A Woman With Dizziness and Shoulder Pain After Colonoscopy

Saad A. Shebrain, MD; Patrick Knight, MD

Disclosures

July 31, 2020

Discussion

The United States Preventive Services Task Force recommendations for routine screening for colorectal cancer in average-risk patients has further reinforced the significant benefit of screening patients aged 50 to 75 years.[1] The guidelines support several screening algorithms that can be used on a case-by-case basis. These screening modalities include annual fecal immunochemical testing, annual high-sensitivity fecal occult blood testing (FOBT), flexible sigmoidoscopy every 5 years in addition to high-sensitivity FOBT every 3 years, or colonoscopy every 10 years. Screening colonoscopy remains the criterion standard diagnostic study for identifying cancerous and precancerous lesions.
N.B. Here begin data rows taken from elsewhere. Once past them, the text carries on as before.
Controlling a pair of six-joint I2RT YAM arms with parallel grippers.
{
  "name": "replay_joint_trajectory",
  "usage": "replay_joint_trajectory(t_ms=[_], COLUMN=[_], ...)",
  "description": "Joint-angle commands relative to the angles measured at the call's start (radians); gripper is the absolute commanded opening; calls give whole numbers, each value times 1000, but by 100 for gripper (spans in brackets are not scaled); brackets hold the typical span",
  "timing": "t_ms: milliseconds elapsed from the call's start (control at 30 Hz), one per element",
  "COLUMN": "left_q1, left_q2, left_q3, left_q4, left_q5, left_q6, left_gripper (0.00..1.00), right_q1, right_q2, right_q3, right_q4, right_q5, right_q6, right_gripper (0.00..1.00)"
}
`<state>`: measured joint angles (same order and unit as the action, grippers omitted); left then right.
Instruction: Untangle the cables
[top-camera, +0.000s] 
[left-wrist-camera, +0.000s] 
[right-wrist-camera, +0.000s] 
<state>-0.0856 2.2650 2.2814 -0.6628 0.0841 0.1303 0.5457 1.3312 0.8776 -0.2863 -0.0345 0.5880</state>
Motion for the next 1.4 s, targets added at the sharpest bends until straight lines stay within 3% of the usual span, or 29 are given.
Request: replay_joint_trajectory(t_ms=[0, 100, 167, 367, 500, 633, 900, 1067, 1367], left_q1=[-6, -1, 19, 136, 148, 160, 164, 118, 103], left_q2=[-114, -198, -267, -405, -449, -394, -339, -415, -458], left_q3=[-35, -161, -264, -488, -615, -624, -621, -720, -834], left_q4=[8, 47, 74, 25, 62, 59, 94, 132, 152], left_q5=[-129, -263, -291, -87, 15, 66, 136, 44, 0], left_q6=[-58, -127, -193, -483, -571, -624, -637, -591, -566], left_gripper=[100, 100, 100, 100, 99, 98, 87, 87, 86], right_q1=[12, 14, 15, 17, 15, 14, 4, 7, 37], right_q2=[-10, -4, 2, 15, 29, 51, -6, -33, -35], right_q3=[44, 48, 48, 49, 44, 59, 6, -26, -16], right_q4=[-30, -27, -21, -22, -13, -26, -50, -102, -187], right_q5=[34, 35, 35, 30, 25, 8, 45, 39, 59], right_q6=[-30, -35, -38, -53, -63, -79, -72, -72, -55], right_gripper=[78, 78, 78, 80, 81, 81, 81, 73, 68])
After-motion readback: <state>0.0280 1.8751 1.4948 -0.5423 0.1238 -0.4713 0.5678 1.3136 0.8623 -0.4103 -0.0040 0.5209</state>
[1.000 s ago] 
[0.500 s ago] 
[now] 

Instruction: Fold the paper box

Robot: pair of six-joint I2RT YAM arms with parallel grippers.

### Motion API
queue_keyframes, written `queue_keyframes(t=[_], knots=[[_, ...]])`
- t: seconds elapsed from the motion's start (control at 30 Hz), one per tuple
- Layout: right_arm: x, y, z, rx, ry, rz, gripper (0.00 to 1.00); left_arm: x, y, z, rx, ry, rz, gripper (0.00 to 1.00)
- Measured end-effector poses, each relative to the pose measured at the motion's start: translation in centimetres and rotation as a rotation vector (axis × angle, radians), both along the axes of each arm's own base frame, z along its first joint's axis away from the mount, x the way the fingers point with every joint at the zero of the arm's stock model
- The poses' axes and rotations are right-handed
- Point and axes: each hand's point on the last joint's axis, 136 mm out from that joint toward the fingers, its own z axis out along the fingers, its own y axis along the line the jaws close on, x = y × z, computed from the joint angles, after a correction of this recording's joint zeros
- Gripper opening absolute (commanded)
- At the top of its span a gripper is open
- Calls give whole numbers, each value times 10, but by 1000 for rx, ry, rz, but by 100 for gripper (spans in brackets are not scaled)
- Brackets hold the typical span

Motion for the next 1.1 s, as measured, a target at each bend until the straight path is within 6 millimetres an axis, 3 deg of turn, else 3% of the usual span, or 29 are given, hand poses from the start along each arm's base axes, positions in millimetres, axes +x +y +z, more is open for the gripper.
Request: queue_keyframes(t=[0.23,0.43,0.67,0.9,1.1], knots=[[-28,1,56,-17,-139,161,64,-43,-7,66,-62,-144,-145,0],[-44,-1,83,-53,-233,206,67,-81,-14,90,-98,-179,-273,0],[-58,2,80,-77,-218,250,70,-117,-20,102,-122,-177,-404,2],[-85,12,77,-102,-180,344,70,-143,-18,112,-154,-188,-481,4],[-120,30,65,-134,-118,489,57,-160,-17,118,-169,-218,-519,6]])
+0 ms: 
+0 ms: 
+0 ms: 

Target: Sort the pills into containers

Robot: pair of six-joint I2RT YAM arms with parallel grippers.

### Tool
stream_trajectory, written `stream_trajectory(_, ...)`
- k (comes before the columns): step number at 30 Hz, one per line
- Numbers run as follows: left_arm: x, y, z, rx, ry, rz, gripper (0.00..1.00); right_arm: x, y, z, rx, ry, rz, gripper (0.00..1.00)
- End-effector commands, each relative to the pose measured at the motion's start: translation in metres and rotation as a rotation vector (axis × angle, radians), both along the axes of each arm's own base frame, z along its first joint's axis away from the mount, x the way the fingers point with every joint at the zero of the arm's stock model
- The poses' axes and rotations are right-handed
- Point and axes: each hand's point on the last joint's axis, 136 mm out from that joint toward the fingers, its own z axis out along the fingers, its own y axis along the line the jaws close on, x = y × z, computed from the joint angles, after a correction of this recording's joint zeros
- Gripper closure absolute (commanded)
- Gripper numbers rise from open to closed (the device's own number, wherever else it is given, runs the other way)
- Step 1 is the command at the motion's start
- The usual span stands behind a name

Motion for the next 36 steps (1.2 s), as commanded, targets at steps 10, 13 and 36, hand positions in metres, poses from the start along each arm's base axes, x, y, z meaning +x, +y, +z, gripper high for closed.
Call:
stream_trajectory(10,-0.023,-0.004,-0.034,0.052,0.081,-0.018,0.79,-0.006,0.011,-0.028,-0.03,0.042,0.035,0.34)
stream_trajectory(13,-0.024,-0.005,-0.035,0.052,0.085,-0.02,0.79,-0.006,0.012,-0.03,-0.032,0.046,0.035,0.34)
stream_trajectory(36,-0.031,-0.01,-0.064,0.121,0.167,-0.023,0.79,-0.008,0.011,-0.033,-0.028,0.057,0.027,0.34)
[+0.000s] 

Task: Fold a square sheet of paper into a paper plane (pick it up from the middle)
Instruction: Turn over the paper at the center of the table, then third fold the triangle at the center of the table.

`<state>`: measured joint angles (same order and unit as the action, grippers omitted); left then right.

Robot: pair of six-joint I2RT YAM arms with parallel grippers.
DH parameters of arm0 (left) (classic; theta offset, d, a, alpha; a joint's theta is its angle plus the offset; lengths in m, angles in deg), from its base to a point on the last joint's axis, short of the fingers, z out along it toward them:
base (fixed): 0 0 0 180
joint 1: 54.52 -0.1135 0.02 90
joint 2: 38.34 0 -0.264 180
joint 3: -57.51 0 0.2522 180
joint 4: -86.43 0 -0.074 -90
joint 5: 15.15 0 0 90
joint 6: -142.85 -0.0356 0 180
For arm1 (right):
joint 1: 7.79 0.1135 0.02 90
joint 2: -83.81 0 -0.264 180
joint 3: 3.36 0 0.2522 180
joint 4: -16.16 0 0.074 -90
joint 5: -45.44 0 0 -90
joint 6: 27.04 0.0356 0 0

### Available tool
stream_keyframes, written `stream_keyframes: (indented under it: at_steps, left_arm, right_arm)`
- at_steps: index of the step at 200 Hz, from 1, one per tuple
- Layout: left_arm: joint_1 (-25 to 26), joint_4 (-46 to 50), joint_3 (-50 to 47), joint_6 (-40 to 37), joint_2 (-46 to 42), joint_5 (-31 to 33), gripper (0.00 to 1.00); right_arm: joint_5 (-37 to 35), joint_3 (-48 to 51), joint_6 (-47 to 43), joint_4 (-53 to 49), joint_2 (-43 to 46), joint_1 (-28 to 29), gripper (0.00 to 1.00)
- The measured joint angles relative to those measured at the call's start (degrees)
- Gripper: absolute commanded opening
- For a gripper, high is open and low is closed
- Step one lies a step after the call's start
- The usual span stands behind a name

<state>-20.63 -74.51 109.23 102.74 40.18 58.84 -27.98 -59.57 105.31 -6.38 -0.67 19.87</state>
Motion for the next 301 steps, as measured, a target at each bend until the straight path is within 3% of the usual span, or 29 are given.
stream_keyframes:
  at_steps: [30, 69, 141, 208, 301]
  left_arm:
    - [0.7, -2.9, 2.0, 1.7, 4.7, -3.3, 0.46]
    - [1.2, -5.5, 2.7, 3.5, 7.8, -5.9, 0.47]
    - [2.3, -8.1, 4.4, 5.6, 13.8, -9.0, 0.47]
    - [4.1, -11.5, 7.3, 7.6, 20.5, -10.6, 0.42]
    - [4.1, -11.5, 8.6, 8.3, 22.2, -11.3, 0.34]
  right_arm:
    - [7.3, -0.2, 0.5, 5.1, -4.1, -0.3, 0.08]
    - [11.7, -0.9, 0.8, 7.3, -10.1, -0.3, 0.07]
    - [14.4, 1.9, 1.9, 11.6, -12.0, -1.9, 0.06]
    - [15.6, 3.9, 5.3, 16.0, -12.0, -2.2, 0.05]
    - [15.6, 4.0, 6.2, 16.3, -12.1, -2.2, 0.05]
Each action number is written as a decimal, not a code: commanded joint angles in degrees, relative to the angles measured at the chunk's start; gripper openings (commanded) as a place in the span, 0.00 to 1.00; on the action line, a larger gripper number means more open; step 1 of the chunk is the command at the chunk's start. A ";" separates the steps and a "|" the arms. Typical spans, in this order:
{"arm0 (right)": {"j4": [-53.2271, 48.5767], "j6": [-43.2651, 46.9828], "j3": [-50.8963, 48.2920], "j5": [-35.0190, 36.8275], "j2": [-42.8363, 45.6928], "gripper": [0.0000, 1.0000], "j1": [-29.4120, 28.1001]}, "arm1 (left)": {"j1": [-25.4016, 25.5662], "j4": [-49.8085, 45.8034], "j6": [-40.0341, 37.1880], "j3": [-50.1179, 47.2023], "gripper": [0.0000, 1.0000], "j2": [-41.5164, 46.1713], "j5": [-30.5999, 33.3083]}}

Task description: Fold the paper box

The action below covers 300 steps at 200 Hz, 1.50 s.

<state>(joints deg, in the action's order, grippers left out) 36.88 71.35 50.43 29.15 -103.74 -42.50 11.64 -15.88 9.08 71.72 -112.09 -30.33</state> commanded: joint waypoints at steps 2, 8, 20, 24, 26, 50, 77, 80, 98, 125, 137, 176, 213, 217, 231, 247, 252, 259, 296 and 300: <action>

The sensitivity and specificity of screening colonoscopy in identifying these lesions is widely used as a comparison when evaluating the effectiveness of other potential screening methods.

According to estimations calculated, approximately 14 million colonoscopies were performed in the United States in 2012; 3.3 million were performed for diagnostic and surveillance purposes and 10.7 million were performed for routine screening.[2] With an ongoing national initiative to increase the percentage of eligible patients being screened, a simulated analysis was used to evaluate the effect of the implementation of a national colonoscopy program that involved 80% of eligible screening candidates. This revealed that the estimated number of colonoscopies performed per year would initially increase to 16.2 million and would stabilize at 12-13 million per year, following 10 years of program implementation.[2]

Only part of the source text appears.